• _Directions_:
Type out each record word for word. Pictures stay out.

------------

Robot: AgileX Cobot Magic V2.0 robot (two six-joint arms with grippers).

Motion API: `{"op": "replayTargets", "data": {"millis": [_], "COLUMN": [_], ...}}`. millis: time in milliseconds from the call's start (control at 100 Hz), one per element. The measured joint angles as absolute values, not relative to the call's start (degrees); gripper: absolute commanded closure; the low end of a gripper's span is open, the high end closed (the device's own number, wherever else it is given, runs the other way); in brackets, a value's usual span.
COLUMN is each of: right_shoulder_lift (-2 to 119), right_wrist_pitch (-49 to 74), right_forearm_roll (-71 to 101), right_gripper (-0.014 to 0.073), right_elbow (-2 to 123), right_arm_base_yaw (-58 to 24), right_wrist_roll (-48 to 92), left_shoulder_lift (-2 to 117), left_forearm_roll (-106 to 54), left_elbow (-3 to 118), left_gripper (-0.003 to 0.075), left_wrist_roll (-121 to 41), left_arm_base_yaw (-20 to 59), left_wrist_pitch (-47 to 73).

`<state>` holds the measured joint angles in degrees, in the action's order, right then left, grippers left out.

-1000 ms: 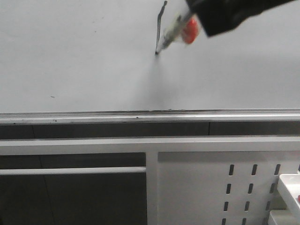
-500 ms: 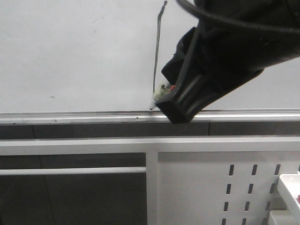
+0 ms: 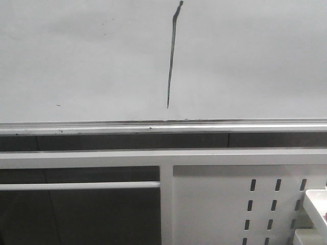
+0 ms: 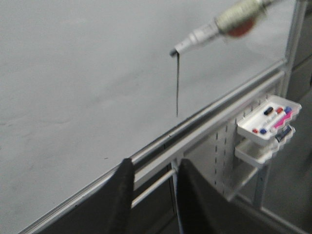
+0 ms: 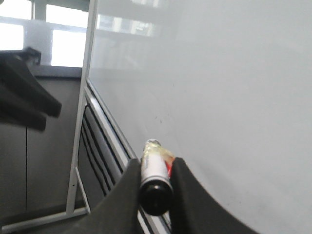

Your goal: Write number 1 on whiteboard

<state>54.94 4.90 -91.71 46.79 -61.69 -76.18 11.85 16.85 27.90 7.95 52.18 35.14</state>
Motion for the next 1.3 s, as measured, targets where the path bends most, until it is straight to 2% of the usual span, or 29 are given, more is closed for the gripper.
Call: {"op": "replayTargets", "data": {"millis": [80, 300, 430, 1300], "right_shoulder_lift": [55.8, 59.6, 60.1, 60.1], "right_wrist_pitch": [4.6, 2.6, 1.9, -7.9], "right_forearm_roll": [-91.5, -89.8, -89.6, -92.8], "right_gripper": [0.0645, 0.0645, 0.0645, 0.0645], "right_elbow": [47.8, 48.2, 48.2, 48.1], "right_arm_base_yaw": [-61.7, -61.7, -61.7, -61.7], "right_wrist_roll": [-76.2, -76.2, -76.2, -76.3], "left_shoulder_lift": [19.0, 33.6, 37.9, 41.9], "left_forearm_roll": [12.7, 6.5, 6.1, 2.6], "left_elbow": [31.2, 41.5, 45.8, 47.5], "left_gripper": [0.0339, 0.046, 0.047, 0.0479], "left_wrist_roll": [0.0, -15.6, -21.7, -26.5], "left_arm_base_yaw": [52.2, 52.2, 52.2, 52.2], "left_wrist_pitch": [35.1, 36.1, 39.3, 45.0]}}
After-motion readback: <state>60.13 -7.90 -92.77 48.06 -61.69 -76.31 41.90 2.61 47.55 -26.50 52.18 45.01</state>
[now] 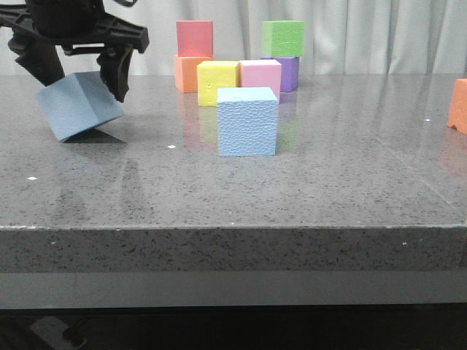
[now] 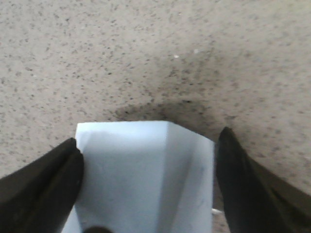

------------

• _Task solution_:
Robot: AgileX Cobot Magic V2.0 robot (two six-joint arms with grippers).

Motion API: `{"op": "replayTargets", "data": {"millis": [_], "COLUMN": [_], ...}}`. millis: time in milliseconds from the call's start (control at 100 Hz), one per element. The measured joint angles as absolute values, not relative to the call's start (degrees); gripper: absolute commanded closure; the low end of a gripper's span is open, the high end closed (the device's own number, wherever else it is given, runs the other way); in brackets, a value's usual span.
COLUMN is each of: right_shoulder_lift (-2 to 119), right_wrist_pitch (-49 to 74), right_forearm_roll (-71 to 101), right_gripper (-0.014 to 0.073), right_elbow (-2 to 123), right_arm_base_yaw (-58 to 24), right_wrist_roll (-48 to 92), left_shoulder_lift (-2 to 117), left_forearm_roll (-106 to 54), left_elbow (-3 to 118), left_gripper (-0.003 to 0.075), left_wrist_roll (-121 to 41), left_arm_base_yaw (-20 to 59), left_wrist_pitch (-47 to 73).

`<state>` holds the measured joint angles in degrees, in the action's order, right then left, grippers left out.

-1000 ms: 
-500 ms: 
+0 ms: 
+0 ms: 
+0 ms: 

Your goal: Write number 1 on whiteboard

<state>54.94 4.90 -91.71 46.79 -61.69 -76.18 11.85 16.85 27.90 7.95 52.18 35.14</state>
Motion for the next 1.3 s, as measured, targets where the path bends most, until it is straight to 2% of the usual span, or 29 are given, more is closed for the gripper.
Call: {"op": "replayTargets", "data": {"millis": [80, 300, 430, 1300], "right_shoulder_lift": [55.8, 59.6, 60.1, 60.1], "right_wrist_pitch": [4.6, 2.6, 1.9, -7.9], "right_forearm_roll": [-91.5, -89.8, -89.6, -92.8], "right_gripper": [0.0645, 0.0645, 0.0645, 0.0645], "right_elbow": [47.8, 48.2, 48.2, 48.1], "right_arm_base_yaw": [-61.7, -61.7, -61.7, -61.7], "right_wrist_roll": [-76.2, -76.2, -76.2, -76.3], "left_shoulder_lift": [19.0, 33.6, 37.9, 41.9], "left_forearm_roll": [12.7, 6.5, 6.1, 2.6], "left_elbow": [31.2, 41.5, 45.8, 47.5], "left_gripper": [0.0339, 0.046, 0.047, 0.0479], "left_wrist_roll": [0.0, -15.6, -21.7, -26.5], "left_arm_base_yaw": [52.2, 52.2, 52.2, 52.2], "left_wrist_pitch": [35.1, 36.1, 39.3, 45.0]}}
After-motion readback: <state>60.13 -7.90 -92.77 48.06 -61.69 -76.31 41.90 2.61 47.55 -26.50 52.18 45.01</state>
[now] 
[now] 

No other output belongs with this exercise.